PROBLEM DESCRIPTION. Needed from the data below: every line from the one with "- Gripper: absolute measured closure" up to and including the one with "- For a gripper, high", repeated exactly and with nothing else.

----------------------------------------

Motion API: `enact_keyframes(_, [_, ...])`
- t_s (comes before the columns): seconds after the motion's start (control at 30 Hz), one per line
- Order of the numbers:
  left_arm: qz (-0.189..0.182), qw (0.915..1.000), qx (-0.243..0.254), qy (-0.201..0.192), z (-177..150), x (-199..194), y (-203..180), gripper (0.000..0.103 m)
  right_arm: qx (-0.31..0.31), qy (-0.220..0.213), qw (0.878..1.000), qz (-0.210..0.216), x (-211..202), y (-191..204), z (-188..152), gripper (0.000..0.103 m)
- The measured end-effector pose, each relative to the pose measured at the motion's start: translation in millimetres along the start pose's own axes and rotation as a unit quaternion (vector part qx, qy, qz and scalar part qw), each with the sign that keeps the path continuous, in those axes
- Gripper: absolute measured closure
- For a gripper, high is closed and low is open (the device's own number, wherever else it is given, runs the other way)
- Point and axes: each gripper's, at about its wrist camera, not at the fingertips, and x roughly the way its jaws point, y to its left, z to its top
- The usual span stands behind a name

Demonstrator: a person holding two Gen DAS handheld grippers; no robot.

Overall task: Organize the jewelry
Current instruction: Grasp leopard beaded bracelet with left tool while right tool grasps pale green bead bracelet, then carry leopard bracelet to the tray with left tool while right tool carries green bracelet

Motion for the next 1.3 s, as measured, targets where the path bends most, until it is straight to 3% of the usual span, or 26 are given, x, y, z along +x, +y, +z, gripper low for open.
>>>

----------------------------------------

SOLUTION FOR THIS TASK.
- Gripper: absolute measured closure
- For a gripper, high is closed and low is open (the device's own number, wherever else it is given, runs the other way)

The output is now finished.